一方、「是非に及ばず」は仕方がない諦めようというマイナスなイメージだけではなく、「9回裏2アウトだが是非に及ばず全力を尽くす」のように、仕方がないやってやるというプラスのイメージで使うというのが違いになります。
「是非もなし」と「是非に及ばず」の英語表記の違い
「是非もなし」も「是非に及ばず」も英語にすると「have no choice but to」となり、例えば上記の「彼女にしつこく頼まれて是非もなしにお金を貸しました」を英語にすると「Since she was so persistent in asking, I had no choice but to lend her money」となります。
「是非もなし」の意味
「是非もなし」とは
「是非もなし」とは、仕方がないことを意味しています。
「是非もなし」の使い方
「是非もなし」を使った分かりやすい例としては、「先方の依頼なら是非もなし」「社長の意向であるため是非もなし」「新入社員がやったことならば是非もなし」「この状況になってしまったら是非もなし」などがあります。
「是非もなし」は物事の良し悪しを議論し判断することを意味する「是非」に否定を意味する「なし」が合わさり、物事の良し悪しを議論し判断している場合ではないというニュアンスで使われるようになりました。これが広く解釈され、現代では仕方がないという意味で使うのが一般的です。
「是非もなし」の由来
「是非もなし」の由来は、織田信長の発言した「是非も及ばず」という言葉です。
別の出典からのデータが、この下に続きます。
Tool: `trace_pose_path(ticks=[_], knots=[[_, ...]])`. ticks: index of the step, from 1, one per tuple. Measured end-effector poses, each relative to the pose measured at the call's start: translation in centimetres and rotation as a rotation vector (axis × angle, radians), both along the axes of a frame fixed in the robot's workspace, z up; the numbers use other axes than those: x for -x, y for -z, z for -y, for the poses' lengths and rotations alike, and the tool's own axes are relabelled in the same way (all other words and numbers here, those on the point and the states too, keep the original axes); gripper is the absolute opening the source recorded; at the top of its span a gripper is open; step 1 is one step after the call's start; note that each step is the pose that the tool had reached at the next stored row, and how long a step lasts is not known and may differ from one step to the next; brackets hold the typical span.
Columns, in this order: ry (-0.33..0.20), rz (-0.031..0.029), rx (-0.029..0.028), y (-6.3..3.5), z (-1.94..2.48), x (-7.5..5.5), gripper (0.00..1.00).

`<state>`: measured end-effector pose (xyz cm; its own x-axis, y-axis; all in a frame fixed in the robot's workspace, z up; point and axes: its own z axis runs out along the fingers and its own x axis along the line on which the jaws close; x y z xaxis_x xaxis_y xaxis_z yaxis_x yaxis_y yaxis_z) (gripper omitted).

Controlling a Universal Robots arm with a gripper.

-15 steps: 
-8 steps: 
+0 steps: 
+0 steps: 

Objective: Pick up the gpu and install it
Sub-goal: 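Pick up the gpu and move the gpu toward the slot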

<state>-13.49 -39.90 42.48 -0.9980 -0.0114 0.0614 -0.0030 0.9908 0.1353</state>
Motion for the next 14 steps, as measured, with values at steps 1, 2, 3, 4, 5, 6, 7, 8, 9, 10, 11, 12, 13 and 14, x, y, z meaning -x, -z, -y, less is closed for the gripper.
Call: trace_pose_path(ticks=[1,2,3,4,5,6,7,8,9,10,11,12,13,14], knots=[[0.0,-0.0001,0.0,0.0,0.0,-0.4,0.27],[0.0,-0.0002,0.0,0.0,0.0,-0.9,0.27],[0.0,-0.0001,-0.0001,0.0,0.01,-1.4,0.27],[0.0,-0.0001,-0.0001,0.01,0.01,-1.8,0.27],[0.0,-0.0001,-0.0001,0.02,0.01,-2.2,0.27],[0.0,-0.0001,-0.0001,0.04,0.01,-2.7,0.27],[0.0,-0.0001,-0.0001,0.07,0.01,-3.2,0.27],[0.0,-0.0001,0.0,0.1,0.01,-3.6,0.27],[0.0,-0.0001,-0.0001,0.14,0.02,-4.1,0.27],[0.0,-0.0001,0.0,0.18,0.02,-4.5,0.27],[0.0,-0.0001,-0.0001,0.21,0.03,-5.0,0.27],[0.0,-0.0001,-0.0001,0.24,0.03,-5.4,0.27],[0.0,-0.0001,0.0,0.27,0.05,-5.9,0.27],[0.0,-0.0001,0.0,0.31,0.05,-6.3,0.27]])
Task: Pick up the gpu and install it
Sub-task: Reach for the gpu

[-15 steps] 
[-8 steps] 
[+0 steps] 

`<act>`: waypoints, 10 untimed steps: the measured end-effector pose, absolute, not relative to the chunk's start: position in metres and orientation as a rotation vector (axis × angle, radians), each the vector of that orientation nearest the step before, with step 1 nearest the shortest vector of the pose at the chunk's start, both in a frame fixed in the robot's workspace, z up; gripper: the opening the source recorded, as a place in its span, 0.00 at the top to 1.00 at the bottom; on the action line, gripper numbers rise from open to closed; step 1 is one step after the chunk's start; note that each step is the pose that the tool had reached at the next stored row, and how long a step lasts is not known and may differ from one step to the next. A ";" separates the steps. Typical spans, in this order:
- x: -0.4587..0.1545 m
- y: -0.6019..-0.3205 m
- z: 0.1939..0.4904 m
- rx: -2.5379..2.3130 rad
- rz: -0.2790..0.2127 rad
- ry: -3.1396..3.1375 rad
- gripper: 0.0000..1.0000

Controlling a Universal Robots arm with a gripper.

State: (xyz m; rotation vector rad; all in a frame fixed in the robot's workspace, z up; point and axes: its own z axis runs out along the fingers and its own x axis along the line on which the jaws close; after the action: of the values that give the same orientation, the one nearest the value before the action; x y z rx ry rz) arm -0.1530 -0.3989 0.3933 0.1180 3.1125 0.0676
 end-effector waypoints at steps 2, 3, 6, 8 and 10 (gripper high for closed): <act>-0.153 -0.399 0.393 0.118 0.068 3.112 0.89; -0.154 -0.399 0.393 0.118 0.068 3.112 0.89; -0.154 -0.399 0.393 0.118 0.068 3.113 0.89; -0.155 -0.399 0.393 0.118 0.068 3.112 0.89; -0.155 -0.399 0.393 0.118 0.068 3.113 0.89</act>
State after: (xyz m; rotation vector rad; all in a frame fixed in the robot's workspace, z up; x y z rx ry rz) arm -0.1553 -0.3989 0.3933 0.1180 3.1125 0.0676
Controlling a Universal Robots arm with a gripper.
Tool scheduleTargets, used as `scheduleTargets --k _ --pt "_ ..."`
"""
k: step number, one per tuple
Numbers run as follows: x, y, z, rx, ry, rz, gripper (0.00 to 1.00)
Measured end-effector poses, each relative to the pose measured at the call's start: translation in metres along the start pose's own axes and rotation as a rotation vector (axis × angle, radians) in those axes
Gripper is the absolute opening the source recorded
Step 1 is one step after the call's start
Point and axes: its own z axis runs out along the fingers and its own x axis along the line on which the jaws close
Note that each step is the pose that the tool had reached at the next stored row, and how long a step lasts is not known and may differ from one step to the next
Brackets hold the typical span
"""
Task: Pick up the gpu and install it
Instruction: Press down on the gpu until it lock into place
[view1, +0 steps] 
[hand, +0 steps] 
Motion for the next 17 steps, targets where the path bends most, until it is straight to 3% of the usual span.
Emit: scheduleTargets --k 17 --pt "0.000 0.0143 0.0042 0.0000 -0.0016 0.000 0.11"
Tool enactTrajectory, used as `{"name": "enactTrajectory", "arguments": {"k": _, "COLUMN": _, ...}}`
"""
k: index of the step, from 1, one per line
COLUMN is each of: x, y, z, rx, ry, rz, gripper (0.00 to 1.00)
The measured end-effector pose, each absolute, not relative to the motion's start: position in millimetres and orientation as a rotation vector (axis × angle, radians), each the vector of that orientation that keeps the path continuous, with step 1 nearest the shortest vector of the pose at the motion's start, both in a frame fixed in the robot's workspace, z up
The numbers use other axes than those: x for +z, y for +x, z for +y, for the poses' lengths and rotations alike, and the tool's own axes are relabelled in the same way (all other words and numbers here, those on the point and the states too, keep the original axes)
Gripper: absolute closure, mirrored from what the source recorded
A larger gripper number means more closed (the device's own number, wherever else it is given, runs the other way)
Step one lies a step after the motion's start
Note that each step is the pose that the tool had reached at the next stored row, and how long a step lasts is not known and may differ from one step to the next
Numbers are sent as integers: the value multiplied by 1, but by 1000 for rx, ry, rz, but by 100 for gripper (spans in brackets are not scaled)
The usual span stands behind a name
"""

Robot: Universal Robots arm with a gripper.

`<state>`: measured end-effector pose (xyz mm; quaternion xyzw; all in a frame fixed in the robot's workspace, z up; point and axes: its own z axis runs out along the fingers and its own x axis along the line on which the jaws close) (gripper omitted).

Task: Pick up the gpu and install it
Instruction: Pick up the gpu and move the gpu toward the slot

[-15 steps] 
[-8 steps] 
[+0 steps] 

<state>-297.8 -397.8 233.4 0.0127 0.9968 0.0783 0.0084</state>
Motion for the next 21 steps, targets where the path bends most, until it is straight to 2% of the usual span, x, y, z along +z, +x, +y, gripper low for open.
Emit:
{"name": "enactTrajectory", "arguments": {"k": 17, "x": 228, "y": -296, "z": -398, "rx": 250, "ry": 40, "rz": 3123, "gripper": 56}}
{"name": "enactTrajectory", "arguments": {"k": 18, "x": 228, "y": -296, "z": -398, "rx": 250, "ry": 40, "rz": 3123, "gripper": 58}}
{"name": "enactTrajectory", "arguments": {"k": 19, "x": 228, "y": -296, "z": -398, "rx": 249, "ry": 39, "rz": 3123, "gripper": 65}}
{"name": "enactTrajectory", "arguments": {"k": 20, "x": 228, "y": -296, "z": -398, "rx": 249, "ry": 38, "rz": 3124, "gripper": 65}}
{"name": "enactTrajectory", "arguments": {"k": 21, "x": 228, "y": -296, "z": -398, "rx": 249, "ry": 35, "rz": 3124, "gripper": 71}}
戦国時代の武将織田信長が、明智光秀に襲撃された本能寺の変でどうしようもない状況に陥った時に言った言葉が「是非及ばず」になります。
しかし、当時は諦めの意味で言った言葉と言われたいたのですが、現代ではあれこれ言ってる場合ではなく、戦うべきだという前向きな言葉として発言されたという説もでてきており、どちらが正しいかは未だに判明していません。
「是非もなし」の類語
「是非もなし」の類語・類義語としては、そうするよりほかに方法がないことを意味する「止むを得ない」、どうすることもできないことを意味する「仕方がない」などがあります。
「是非に及ばず」の意味
「是非に及ばず」とは
「是非に及ばず」とは、仕方がないことを意味しています。その他にも、逆境を乗り越えるために前向きに行動することの意味も持っています。
「是非に及ばず」の使い方
「告白を断られたら是非に及ばず引き下がるしかありません」「社長がおっしゃるなら是非に及ばず」などの文中で使われている「是非に及ばず」は、「仕方がないこと」の意味で使われています。
一方、「明日の試合は是非に及ばず全力で戦おう」「ついにセンター試験当日だが是非に及ばず頑張ろう」などの文中で使われている「是非に及ばず」は、「逆境を乗り越えるために前向きに行動すること」の意味で使われています。
「是非に及ばず」はプラスのイメージとマイナスのイメージの二つの意味を持つ言葉です。
一つ目の仕方がないこと意味は、仕方がない諦めようというマイナスなイメージで使います。
二つ目の逆境を乗り越えるために前向きに行動することの意味は、仕方がないやってやるというプラスなイメージで使うと覚えておきましょう。
「是非に及ばず」の由来
「是非に及ばず」の由来は織田信長です。戦国時代の武将織田信長が、明智光秀に襲撃された本能寺の変でどうしようもない状況に陥った時に言った言葉が「是非及ばず」になります。
しかし、当時は諦めの意味で言った言葉と言われたいたのですが、現代ではあれこれ言ってる場合ではなく、戦うべきだという前向きな言葉として発言されたという説もでてきており、どちらが正しいかは未だに判明していません。
「是非に及ばず」の類語
「是非に及ばず」の類語・類義語としては、選択肢がないことを意味する「否も応もない」(読み方:いやもおうもない)、選択することができない様子のことを意味する「選択肢がない」などがあります。
「是非もなし」の例文
この言葉がよく使われる場面としては、仕方がないことを表現したい時などが挙げられます。
上記の例文のように、「是非もなし」は仕方がない諦めようというニュアンスで使うのが一般的です。
「是非に及ばず」の例文
この言葉がよく使われる場面としては、仕方がないことを表現したい時などが挙げられます。その他にも、逆境を乗り越えるために前向きに行動することを表現したい時にも使います。
例文1と例文2の「是非に及ばず」は仕方がないこと、例文3から例文5の「是非に及ばず」は逆境を乗り越えるために前向きに行動することの意味で使っています。
「是非もなし」と「是非に及ばず」はどちらも仕方がないことを表します。どちらの言葉を使うか迷った場合、マイナスなイメージでしか使わないのが「是非もなし」、プラスとマイナスどちらのイメージでも使えるのが「是非に及ばず」と覚えておきましょう。